**WORK ITEM:**
Without the images, repeat every line of the listing verbatim.

**THE DATA:**
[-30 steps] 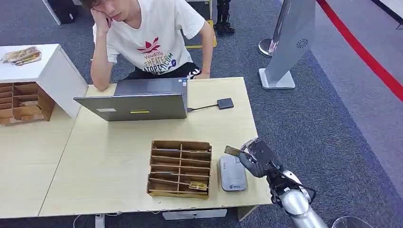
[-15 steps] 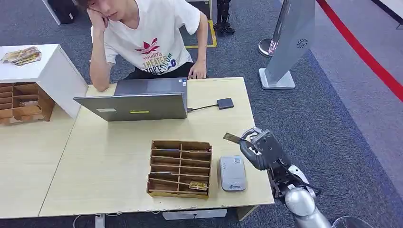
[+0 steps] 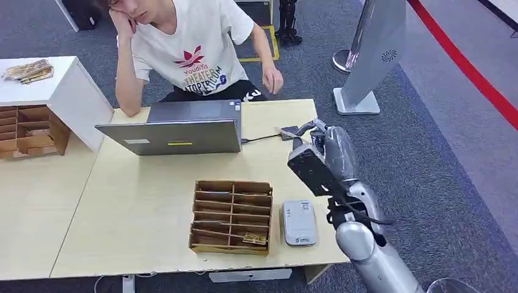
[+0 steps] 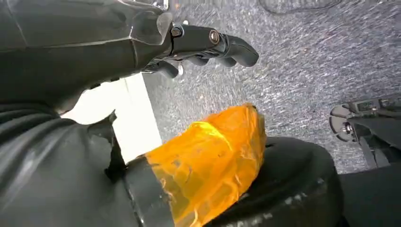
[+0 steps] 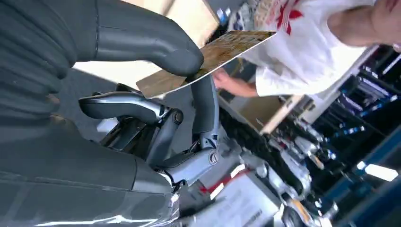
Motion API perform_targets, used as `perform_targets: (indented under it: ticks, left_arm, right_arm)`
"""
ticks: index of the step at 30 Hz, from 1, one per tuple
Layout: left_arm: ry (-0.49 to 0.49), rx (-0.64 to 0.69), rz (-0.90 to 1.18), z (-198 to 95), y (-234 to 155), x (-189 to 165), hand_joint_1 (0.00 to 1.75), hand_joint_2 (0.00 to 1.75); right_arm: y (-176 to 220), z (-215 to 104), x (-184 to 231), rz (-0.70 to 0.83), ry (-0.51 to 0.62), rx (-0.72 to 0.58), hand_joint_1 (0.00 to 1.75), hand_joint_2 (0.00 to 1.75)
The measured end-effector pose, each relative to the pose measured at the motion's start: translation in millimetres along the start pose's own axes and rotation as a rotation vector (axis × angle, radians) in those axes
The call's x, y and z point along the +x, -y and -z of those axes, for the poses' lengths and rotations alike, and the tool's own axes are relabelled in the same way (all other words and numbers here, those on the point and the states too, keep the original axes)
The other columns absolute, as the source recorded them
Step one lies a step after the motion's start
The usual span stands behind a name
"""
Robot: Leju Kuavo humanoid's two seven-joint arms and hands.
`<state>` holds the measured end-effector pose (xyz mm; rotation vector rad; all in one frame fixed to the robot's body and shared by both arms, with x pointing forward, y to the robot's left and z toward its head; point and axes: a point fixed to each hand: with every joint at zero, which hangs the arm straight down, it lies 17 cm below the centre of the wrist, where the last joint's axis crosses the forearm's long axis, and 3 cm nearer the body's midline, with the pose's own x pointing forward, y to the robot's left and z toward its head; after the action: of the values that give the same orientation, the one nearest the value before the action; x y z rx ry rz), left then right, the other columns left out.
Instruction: Pass the card to the sensor for recognition and then transmit it.
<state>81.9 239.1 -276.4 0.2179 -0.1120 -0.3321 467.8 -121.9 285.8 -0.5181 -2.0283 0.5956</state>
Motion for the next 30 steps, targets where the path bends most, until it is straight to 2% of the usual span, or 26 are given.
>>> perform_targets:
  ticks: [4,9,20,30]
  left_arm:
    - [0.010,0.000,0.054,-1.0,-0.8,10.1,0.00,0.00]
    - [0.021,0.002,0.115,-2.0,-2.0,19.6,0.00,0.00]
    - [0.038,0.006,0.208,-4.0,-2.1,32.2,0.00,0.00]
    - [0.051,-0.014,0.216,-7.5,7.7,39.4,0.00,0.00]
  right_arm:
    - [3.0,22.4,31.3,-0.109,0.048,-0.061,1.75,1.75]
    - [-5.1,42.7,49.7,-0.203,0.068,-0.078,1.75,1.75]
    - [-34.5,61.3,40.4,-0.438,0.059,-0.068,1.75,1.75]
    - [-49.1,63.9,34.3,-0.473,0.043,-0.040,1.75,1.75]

**OUTPUT:**
[-30 steps] 
[-15 steps] 
[+0 steps] 
[+0 steps] 
[+0 steps] 
Motion API perform_targets, used as `perform_targets: (indented under it: ticks, left_arm, right_arm)`
"""
ticks: index of the step at 30 Hz, from 1, one per tuple
Layout: left_arm: ry (-0.49 to 0.49), rx (-0.64 to 0.69), rz (-0.90 to 1.18), z (-198 to 95), y (-234 to 155), x (-189 to 165), hand_joint_1 (0.00 to 1.75), hand_joint_2 (0.00 to 1.75); right_arm: y (-176 to 220), z (-215 to 104), x (-184 to 231), rz (-0.70 to 0.83), ry (-0.51 to 0.62), rx (-0.72 to 0.58), hand_joint_1 (0.00 to 1.75), hand_joint_2 (0.00 to 1.75)
The measured end-effector pose, each relative to the pose measured at the motion's start: translation in millimetres along the start pose's own axes and rotation as a rotation vector (axis × angle, radians) in those axes
The call's x, y and z point along the +x, -y and -z of those axes, for the poses' lengths and rotations alike, and the tool's own axes are relabelled in the same way (all other words and numbers here, those on the point and the states too, keep the original axes)
The other columns absolute, as the source recorded them
Step one lies a step after the motion's start
The usual span stands behind a name
"""
Robot: Leju Kuavo humanoid's two seven-joint arms and hands.
`<state>` holds the measured end-effector pose (xyz mm; rotation vector rad; all in one frame fixed to the robot's body and shared by both arms, with x pointing forward, y to the robot's left and z toward its head; point and axes: a point fixed to each hand: with every joint at zero, which hangs the arm straight down, it lies 17 cm below the centre of the wrist, where the last joint's axis crosses the forearm's long axis, and 3 cm nearer the body's midline, with the pose's own x pointing forward, y to the robot's left and z toward its head; after the action: of the values that give the same orientation, the one nearest the value before the action; x y z rx ry rz), left then right, the other columns left out.
Instruction: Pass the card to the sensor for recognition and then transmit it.
<state>81.9 239.1 -276.4 0.2179 -0.1120 -0.3321 467.8 -121.9 285.8 -0.5181 -2.0283 0.5956</state>
Motion for the next 30 steps, targets where the path bends most, until it is straight to 2% of the usual span, or 26 are given.
>>> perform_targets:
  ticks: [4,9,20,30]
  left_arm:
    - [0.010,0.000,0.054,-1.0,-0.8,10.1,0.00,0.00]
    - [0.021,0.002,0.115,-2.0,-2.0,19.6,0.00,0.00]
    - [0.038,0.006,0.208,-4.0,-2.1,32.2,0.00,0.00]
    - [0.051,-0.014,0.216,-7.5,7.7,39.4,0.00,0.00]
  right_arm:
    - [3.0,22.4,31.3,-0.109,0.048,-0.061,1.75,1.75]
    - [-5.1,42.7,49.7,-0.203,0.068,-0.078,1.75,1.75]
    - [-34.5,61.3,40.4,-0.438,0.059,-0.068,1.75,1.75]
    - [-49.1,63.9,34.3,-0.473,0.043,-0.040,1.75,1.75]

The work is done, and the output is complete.